Will Do Magic for Small Change

Home > Science > Will Do Magic for Small Change > Page 2
Will Do Magic for Small Change Page 2

by Andrea Hairston


  As I selfishly reveled in the miracles of this universe, in the delight of a new body, danger threatened at Kehinde’s back: bayonets, bullets, and a hundred furious feet. She gulped the humid air and glared back and forth between me and the watery entrance. Her deep brown flesh was torn and bleeding as her heart flooded bulging muscles with iron-rich, oxygen-dense blood. An unconscious man was balanced on the fulcrum of her shoulder. He bled from too many wounds, onto the knives, guns, water gourds, ammunition, bedroll, food, wooden stool, palm leaf umbrella, human skulls, and medicine bags that hung from a belt at her waist. She settled the man against the damp earth. She kissed his eyes, stroked his hair, and murmured to him. Foreign projectiles were lodged in his organs. He’d soon bleed himself away. Abandoning him would have improved her chances of survival, yet she had no intention of doing this. Kehinde’s spirit appealed to me at once. My body settled on a form close to hers.

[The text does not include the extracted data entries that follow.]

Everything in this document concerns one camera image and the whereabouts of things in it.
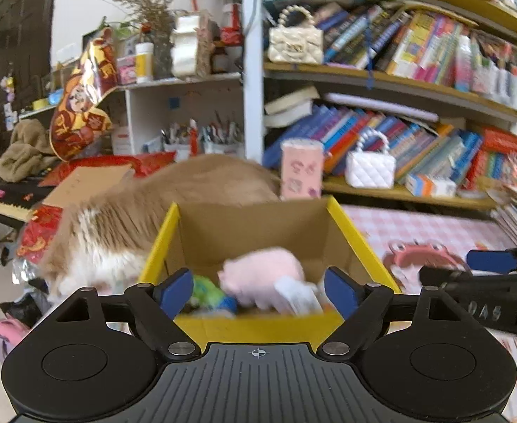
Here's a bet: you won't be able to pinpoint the red boxed book set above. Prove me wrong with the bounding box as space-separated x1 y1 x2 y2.
459 125 517 190

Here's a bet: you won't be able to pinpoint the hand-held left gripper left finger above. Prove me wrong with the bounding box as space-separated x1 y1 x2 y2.
49 268 202 360

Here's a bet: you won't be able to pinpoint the small pink box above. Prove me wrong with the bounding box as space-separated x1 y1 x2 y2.
117 56 137 85

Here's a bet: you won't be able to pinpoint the red gold foil balloon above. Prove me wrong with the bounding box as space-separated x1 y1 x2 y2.
49 26 118 161

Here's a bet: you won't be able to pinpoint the small white printed box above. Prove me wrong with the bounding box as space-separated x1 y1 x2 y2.
276 277 323 315

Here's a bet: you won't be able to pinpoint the white shelf unit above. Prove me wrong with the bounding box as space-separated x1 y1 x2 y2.
104 73 246 159

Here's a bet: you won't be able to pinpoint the white quilted purse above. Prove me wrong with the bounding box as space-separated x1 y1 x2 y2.
345 129 395 189

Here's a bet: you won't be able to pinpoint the yellow cardboard box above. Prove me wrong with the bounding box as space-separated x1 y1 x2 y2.
137 196 402 353

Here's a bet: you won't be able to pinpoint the pink cylindrical box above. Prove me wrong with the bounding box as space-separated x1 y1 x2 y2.
280 139 324 199

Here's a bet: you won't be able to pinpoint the ginger long-haired cat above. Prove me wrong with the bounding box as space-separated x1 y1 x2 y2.
43 154 281 300

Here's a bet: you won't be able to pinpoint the white paper roll stack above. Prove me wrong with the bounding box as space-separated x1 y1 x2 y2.
170 13 200 80

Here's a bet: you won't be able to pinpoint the green frog toy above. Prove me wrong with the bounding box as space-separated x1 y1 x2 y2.
190 275 224 313

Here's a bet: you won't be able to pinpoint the wooden bookshelf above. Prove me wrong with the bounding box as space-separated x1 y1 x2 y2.
241 0 517 212

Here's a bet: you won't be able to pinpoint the pen holders with pens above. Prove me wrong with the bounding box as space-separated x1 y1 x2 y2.
159 117 244 159

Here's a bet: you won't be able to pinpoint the pink checked printed tablecloth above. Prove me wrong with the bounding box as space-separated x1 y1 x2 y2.
342 205 517 388

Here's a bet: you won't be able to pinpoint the orange white medicine box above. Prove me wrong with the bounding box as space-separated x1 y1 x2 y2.
406 173 457 197

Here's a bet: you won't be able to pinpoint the brown cardboard sheet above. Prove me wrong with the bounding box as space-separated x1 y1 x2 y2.
43 165 133 208

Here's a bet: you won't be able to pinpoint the pink plush pig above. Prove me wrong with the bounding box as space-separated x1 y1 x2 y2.
218 247 305 309

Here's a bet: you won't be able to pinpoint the cream quilted purse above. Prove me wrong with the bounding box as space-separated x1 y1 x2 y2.
268 5 324 65

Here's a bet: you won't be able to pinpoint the pink bag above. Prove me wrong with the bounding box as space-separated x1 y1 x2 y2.
0 319 30 360

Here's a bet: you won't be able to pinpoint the black electric keyboard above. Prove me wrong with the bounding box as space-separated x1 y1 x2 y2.
0 176 59 230

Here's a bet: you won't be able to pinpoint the white bottle yellow label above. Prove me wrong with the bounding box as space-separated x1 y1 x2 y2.
134 43 155 84

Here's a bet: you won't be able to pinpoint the thick cream-paged books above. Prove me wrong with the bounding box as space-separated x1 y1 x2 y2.
264 86 321 128

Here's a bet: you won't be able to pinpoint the white rolled paper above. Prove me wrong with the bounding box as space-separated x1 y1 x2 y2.
324 92 440 122

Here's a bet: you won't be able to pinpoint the row of blue books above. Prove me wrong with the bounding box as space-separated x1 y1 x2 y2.
263 103 484 186

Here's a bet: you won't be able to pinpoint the dried flower bunch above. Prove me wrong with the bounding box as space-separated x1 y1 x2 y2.
113 0 175 36

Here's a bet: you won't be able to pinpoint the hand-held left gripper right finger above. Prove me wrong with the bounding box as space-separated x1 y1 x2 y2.
318 266 468 360

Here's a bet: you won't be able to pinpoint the red paper sheet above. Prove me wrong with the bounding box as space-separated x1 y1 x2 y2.
41 152 175 186

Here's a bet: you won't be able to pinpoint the red silver foil bag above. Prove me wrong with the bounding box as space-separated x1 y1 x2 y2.
16 205 63 274

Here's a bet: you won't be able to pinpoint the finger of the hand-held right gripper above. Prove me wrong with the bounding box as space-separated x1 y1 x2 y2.
466 244 517 274
419 265 473 289

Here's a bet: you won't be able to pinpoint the brown plush cloth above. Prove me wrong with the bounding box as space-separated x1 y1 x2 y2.
0 121 61 183

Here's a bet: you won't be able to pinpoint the dark wooden door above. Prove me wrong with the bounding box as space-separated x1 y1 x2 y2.
0 0 61 159

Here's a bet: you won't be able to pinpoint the pastel glitter bottle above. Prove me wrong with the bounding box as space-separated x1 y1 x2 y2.
454 35 473 93

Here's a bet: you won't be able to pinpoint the row of colourful books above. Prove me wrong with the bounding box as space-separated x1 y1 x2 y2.
324 2 466 86

  She aimed a rifle at me. Later I would learn she was a sharpshooter, gbeto, an elephant huntress, a merciless killer of her enemies. In these first moments I understood the murderous device yet felt certain she would not set its lethal projectiles in motion. Too noisy, why give herself away to harm me, a naked being just coming to my senses? She could not fathom the risk I posed. Trusting me for the moment was reasonable.

  I pushed her weapon aside with my still spongy cheek and bent to the suffering man. Kehinde shifted the rifle toward the cave opening and held a knife at my writhing algae hair while I ministered to him. If I knew then what I know now, I might have been able to save him. Perhaps it was better for me that I was so ignorant of human bodies. He might not have embraced a newly formed Wanderer, and Kehinde might not have become my guide. Lonely Wanderers fade back into the spaces between things or fracture incessantly until they are next to nothing.

  “Kehinde,” the man groaned and reached for her. “Somso…” I covered his mouth quickly. Kehinde dripped fragrant, salty fluid onto my face, silently urging me to act, to aid the broken man. With minor core manipulations, I eased pain, calmed turmoil, and gave them a few moments to share. The man came swiftly to his senses and gripped her calf. She thrust the rifle into my hand. I grasped it clumsily and monitored the cave mouth. I doubted my resolve and my accuracy — my bones were still gooey, my muscles rock hard. She crouched down, and they passed soft sounds between them, inhaling each other’s breath. She never betrayed his last words to me, yet I’m sure he exhorted her to leave, to let him die with the hope that at least she had a chance to live. Kehinde shook her head, resisting his demand.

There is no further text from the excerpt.